Health Minister Gonzalez Garcia said at the Thursday news conference that he will advance the use of abortifacient drugs that are often used to abort unborn babies during the early stages of pregnancy. These may include Misoprostol.

“What happened with the most recent protocol bullies health care workers,” Gonzalez Garcia stated. 

“This is a support, so that they are protected and feel that the Executive is trying to accomplish [something].”

Gonzalez Garcia announced that he will meet with health ministers from the 23 provinces to discuss the protocol so that it will not be a “source of confrontation,” and that the officials know that adjusting to the new rule means obeying the laws of the country.

“In the end, whoever doesn’t like the protocol, doesn’t want to obey the law.”

He continued:  “We have started on the road of applying the law, and we believe that there will be some groups against [abortion] rights who will challenge [ it ]. We are issuing a health rule so that the law and the rights of the person who is regretfully in the situation of a voluntary interruption of pregnancy are observed.” 

Recognizing that there objectors to abortion in Argentina, a largely Catholic country, Gonzalez Garcia said, “We are respectful, but [objections] cannot be used as a ruse to disobey the law. The law respects objection, but it cannot be without an institutional response. We know that there are institutions that have collectively tried to do this and, obviously, what it [the protocol] sets out is what the law says.” 

Gonzalez Garcia also served as Health Minister during an earlier Peronist administration, which issued the earlier permissive abortion protocol. 

On Friday, the government’s official gazette published the new protocol, which is an update of the protocol that the Kirchner administration issued in 2015. The new protocol allows girls as young as 13 years of age to abort their babies legally due to “physical and emotional risks associated with pregnancy.” Women and girls over the age of 15 can choose an abortion, without parental or spousal consent, if pregnancy puts at risk their “physical, mental or social wellbeing.”

In cases of alleged rape, the Argentine Supreme Court allows, the protocol notes, that women and girls need only make a sworn statement attesting to rape. No evidence or subsequent criminal investigation is required.
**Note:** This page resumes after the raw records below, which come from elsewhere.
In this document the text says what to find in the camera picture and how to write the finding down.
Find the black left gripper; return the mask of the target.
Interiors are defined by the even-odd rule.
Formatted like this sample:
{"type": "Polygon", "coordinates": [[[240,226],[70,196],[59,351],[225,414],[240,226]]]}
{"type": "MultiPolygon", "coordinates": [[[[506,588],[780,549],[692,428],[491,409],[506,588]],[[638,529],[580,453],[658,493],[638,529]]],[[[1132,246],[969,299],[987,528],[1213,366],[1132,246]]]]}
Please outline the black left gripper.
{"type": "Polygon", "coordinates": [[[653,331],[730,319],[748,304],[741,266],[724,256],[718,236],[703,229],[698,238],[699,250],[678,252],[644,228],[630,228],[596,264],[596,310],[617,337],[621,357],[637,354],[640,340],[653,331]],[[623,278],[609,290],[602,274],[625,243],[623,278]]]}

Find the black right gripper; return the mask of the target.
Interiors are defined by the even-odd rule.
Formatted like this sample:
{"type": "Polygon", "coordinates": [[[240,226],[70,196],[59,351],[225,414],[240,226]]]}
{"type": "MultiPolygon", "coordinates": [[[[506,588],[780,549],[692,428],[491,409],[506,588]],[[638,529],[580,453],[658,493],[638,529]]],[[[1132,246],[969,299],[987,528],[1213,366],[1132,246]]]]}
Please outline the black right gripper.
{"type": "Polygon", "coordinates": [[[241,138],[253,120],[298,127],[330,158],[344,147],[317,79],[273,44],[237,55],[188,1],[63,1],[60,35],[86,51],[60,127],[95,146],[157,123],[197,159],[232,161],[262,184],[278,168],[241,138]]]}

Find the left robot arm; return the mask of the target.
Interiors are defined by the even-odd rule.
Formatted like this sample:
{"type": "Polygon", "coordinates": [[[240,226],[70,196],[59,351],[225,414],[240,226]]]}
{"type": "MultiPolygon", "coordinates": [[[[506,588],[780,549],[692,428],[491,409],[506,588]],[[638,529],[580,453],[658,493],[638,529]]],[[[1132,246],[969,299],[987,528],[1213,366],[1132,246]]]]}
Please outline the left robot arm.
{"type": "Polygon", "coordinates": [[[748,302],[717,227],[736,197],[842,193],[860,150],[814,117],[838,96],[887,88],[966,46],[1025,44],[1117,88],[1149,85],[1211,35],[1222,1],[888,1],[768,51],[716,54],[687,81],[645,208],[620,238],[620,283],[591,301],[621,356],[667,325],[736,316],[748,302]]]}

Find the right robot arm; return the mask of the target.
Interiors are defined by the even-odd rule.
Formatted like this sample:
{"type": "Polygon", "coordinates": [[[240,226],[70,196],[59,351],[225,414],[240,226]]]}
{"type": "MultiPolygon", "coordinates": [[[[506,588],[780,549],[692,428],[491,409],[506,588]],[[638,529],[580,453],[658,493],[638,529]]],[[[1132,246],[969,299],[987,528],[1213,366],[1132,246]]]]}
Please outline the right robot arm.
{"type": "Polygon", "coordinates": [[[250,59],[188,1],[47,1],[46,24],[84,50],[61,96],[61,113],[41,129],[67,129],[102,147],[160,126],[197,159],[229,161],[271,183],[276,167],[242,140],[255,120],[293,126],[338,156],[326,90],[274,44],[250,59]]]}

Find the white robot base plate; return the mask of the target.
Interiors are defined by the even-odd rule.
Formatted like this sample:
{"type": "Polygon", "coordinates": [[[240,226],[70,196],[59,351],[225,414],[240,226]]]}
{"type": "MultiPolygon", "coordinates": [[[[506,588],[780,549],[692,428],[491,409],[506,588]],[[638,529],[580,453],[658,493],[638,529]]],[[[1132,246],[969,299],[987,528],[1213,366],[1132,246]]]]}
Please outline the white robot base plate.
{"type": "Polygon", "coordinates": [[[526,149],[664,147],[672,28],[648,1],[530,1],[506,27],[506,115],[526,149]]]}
Argentina’s current penal code restricts abortion. In 2018, the Argentine Senate narrowly defeated a law to liberalize abortion after years of debate. Widespread, and some times violent, protests by feminists demanding liberalization of abortion laws raged in Argentina in both 2018 and 2019. Catholic churches have been targeted for vandalism and firebombs in some of the protests.

The penal code, which remains unchanged by Argentina’s congress, notes that abortion is not punishable [in Spanish: no punible] under the law when the life or the health of the mother is endangered. Also, abortion is permitted if the pregnancy is due to rape or is a result of an “assault against the modesty of a mentally handicapped or insane woman.” The 2015 protocol issued by the health ministry under the former Peronist government to spread the practice of abortion was made null and void by the Macri administration because it conflicted with the penal code.